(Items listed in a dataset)
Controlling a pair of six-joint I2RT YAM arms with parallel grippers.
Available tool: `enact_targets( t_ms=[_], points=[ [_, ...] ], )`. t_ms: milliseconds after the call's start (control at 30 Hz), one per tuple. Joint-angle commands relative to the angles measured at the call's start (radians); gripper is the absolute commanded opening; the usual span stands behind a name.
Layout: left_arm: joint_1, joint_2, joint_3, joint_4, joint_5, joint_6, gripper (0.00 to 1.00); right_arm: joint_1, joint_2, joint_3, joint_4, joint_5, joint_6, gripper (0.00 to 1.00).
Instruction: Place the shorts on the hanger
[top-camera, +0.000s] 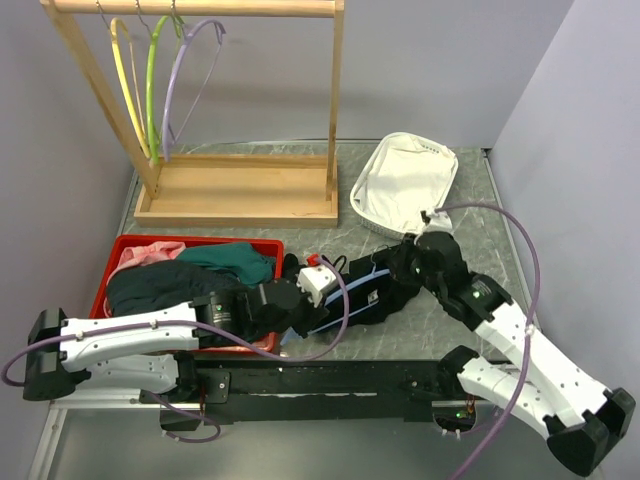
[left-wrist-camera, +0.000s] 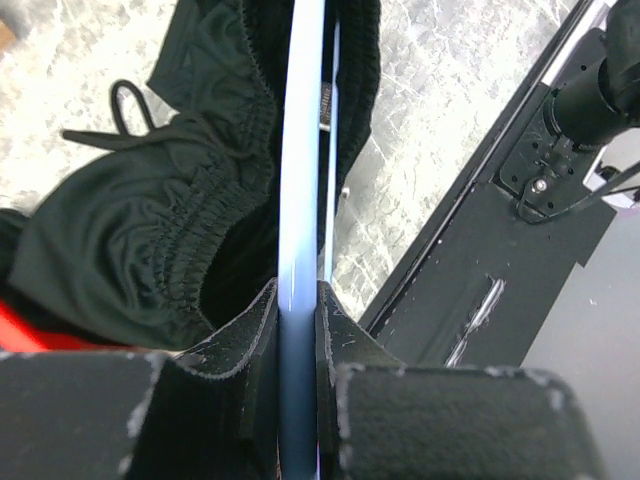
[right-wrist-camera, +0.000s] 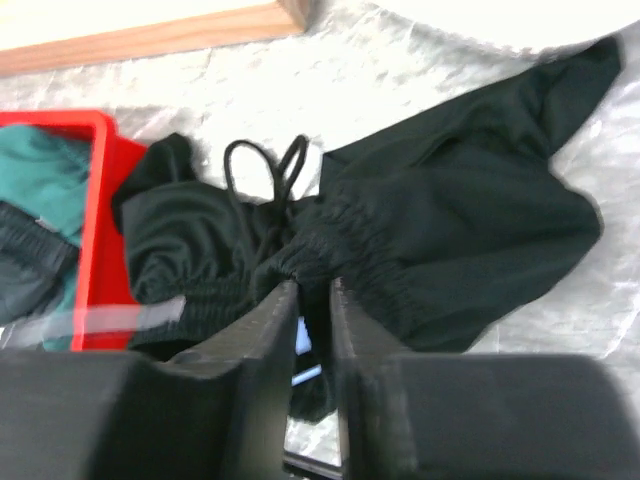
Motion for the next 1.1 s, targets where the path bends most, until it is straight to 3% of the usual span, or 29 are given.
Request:
enact_targets(
  t_ms=[0,133,333,1067],
  points=[
    [-0.01,0.008,-0.023,0.206,-0.057,-0.054,0.01,0.006,-0.141,-0.108,0.131,-0.057,0.009,0.31],
    [-0.012,0.011,-0.041,0.221,-0.055,-0.064,0.01,0.009,-0.241,-0.165,0.197,-0.131,-0.02,0.41],
    [-0.012,0.043,-0.021,0.203,-0.041,-0.051,0.01,0.046,-0.37,-0.211,0.326,-0.232,-0.046,0.48],
    [-0.012,0.161,0.127,0.116,-0.001,0.0,0.01,0.132,-0.243,-0.316,0.456,0.01,-0.086,0.48]
  ],
)
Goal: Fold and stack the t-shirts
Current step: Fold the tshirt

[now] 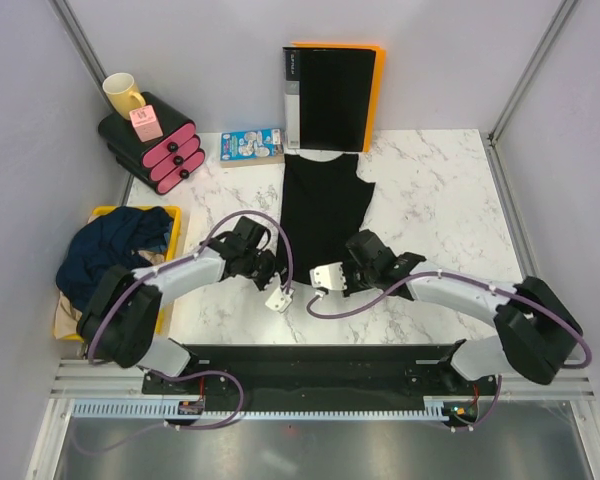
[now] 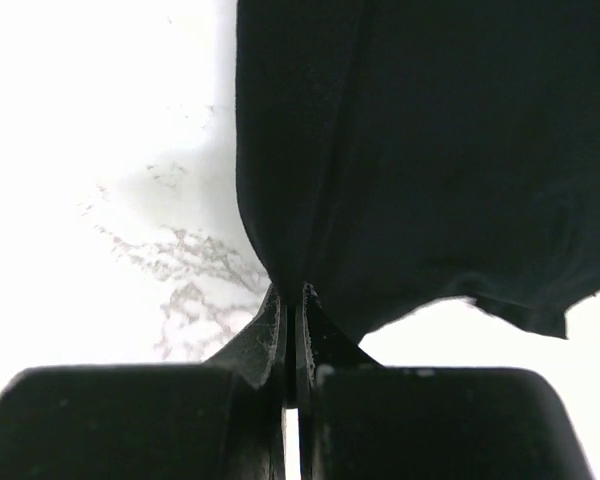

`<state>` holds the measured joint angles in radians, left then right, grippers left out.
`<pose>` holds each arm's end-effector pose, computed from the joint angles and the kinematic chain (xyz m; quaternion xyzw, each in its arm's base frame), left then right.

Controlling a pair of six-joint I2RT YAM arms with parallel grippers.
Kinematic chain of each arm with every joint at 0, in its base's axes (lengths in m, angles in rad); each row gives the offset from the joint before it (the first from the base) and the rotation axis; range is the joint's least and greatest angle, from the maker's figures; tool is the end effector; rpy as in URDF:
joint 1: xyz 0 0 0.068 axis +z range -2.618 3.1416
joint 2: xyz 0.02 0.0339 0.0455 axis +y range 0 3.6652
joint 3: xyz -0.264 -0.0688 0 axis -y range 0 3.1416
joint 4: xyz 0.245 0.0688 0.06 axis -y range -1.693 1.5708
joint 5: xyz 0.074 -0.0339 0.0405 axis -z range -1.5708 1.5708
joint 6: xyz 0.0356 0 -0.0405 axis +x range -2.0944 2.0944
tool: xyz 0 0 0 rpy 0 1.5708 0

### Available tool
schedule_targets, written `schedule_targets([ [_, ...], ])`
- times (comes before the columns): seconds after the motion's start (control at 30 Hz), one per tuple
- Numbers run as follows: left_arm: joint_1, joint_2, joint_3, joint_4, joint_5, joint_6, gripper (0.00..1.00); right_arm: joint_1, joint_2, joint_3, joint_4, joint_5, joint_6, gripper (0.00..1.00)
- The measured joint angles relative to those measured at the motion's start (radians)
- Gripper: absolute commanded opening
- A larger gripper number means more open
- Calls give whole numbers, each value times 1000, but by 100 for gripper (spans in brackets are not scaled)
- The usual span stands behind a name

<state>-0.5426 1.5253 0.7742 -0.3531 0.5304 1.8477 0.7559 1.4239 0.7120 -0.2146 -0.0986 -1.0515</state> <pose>0.2263 -0.1575 0.1604 0.8957 0.2881 -0.0671 0.3321 0.1954 0.1890 0.1725 -0.7540 0.5739 -0.0003 0.3197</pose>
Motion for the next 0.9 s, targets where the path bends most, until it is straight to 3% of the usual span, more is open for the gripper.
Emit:
schedule_targets([
  [0.27,-5,-298,-50,-164,84,-4,2,90,-197,110,-303,-31,62,0],
  [0.53,-18,-521,-92,-307,181,-4,2,129,-255,245,-523,-86,114,0],
  [0.9,-23,-622,-17,-514,282,6,2,210,-266,388,-711,-111,103,0],
])
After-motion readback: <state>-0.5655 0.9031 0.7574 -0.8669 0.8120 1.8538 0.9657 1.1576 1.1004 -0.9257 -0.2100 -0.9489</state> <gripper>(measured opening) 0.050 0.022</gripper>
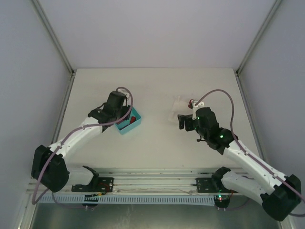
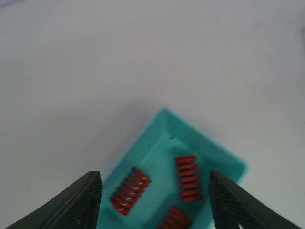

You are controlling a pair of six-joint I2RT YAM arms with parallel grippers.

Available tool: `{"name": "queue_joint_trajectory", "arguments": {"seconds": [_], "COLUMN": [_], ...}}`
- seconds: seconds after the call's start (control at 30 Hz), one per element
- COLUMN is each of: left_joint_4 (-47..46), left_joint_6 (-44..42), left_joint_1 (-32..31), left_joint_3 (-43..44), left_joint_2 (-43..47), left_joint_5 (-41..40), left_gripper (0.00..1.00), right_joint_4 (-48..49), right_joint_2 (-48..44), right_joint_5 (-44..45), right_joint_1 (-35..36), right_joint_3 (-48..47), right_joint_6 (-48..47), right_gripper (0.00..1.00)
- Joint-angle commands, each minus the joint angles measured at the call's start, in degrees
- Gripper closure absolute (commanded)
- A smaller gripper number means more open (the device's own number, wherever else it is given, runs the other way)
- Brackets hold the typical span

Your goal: Install the large spring

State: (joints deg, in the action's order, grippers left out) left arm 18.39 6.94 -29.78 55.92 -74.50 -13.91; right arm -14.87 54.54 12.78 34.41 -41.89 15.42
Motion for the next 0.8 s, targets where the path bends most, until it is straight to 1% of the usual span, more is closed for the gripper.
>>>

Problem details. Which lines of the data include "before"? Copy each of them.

Response box.
Kinematic chain of each arm with every joint at 0, in its base's axes (lengths in m, angles in rad); each row gives the offset from the joint before it (the first from the base) and the rotation axis; range is the joint's least and greatest angle, from the maker's figures; tool is the end effector; rpy as in URDF:
- times (comes before the columns): seconds after the motion's start (control at 30 Hz), one per tuple

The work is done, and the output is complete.